Records from a dataset

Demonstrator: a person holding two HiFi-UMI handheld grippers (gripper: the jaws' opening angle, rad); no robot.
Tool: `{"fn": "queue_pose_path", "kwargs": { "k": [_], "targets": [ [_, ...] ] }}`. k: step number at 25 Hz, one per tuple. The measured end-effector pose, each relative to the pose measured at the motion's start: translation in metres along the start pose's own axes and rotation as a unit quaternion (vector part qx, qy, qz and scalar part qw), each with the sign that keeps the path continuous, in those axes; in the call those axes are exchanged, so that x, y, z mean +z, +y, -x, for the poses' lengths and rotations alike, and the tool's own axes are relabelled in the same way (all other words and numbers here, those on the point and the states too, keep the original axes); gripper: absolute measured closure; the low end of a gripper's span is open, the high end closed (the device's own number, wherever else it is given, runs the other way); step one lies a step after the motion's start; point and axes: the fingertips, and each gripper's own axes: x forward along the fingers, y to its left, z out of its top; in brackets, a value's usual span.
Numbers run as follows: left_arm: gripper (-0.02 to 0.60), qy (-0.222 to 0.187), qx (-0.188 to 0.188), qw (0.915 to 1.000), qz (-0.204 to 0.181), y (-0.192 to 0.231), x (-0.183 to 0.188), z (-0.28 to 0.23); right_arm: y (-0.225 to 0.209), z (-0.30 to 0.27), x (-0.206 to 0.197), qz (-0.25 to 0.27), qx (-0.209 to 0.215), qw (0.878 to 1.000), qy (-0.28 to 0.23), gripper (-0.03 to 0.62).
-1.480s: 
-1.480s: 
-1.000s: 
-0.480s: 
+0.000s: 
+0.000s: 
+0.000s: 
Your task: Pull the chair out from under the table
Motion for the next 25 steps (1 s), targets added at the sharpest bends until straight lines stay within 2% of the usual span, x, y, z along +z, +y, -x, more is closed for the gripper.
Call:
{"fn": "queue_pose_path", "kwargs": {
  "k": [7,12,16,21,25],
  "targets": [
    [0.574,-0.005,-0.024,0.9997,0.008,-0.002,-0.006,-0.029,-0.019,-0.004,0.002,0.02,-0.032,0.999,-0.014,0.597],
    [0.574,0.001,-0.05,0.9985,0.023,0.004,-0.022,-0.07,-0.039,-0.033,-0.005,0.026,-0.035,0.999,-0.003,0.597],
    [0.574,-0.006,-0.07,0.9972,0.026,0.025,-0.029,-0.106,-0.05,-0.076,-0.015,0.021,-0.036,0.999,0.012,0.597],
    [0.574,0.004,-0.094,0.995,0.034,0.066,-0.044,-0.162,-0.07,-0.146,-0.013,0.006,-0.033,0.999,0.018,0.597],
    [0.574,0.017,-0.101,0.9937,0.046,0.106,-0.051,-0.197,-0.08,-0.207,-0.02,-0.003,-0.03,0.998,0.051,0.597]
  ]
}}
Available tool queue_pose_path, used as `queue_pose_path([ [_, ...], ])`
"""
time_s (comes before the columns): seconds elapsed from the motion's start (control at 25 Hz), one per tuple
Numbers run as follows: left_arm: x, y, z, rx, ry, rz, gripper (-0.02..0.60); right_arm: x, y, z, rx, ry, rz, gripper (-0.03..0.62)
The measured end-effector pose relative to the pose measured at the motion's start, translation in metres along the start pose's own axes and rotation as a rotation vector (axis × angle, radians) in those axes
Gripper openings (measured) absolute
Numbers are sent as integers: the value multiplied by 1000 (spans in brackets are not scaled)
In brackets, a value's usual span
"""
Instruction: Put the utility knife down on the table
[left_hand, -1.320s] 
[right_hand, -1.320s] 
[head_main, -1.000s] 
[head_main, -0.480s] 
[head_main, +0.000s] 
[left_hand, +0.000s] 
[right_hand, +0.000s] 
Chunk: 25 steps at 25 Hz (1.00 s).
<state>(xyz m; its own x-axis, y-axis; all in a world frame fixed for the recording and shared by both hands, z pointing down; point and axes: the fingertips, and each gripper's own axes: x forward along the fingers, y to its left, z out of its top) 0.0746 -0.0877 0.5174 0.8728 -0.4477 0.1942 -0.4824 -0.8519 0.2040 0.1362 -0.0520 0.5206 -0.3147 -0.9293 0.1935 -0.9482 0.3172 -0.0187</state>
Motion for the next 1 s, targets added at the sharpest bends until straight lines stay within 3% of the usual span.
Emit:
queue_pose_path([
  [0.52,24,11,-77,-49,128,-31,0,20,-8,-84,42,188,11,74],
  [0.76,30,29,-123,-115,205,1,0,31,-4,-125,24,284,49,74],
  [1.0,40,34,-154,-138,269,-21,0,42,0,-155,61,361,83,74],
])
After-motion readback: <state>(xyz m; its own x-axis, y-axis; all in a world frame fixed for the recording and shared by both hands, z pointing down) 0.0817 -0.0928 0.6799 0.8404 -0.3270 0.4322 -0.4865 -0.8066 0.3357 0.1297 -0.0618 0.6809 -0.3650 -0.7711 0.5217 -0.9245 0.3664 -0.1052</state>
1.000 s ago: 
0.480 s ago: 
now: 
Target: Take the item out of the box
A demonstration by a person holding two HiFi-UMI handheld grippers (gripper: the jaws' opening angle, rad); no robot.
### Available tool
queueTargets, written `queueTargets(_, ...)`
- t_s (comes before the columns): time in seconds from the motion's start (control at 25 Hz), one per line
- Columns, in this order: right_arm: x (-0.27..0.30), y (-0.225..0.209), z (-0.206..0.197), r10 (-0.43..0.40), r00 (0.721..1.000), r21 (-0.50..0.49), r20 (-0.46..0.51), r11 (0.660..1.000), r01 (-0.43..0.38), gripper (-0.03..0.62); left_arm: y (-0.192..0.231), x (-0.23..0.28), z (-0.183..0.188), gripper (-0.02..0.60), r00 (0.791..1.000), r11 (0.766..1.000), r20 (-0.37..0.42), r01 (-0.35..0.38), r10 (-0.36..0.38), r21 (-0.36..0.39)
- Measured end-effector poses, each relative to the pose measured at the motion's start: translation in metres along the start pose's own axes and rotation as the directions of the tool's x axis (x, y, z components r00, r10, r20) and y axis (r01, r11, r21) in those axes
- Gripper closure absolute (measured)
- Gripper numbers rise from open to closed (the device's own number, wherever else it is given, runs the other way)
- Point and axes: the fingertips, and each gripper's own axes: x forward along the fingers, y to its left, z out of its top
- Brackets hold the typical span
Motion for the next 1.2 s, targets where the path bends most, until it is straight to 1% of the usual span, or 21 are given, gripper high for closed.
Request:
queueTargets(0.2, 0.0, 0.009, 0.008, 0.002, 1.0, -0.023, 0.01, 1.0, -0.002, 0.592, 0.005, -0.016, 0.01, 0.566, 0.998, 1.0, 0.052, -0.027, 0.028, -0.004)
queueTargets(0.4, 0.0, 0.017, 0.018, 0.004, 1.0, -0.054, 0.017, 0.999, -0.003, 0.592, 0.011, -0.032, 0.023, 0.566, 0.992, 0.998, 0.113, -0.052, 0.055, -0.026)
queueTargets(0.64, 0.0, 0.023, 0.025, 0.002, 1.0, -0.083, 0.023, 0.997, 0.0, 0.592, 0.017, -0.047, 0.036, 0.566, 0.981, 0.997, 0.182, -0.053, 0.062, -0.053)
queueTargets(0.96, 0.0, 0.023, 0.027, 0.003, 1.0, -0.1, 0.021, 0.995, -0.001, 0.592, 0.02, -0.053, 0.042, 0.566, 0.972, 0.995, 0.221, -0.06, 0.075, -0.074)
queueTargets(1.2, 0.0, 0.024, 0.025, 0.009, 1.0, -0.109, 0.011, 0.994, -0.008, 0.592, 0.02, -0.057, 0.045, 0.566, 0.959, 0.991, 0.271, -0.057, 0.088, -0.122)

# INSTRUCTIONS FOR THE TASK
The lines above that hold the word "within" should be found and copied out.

# RESPONSE AREA
Motion for the next 25 steps (1 s), targets added at the sharpest bends until straight lines stay within 2% of the usual span, x, y, z along +z, +y, -x, more is closed for the gripper.
Motion for the next 1 s, targets added at the sharpest bends until straight lines stay within 3% of the usual span.

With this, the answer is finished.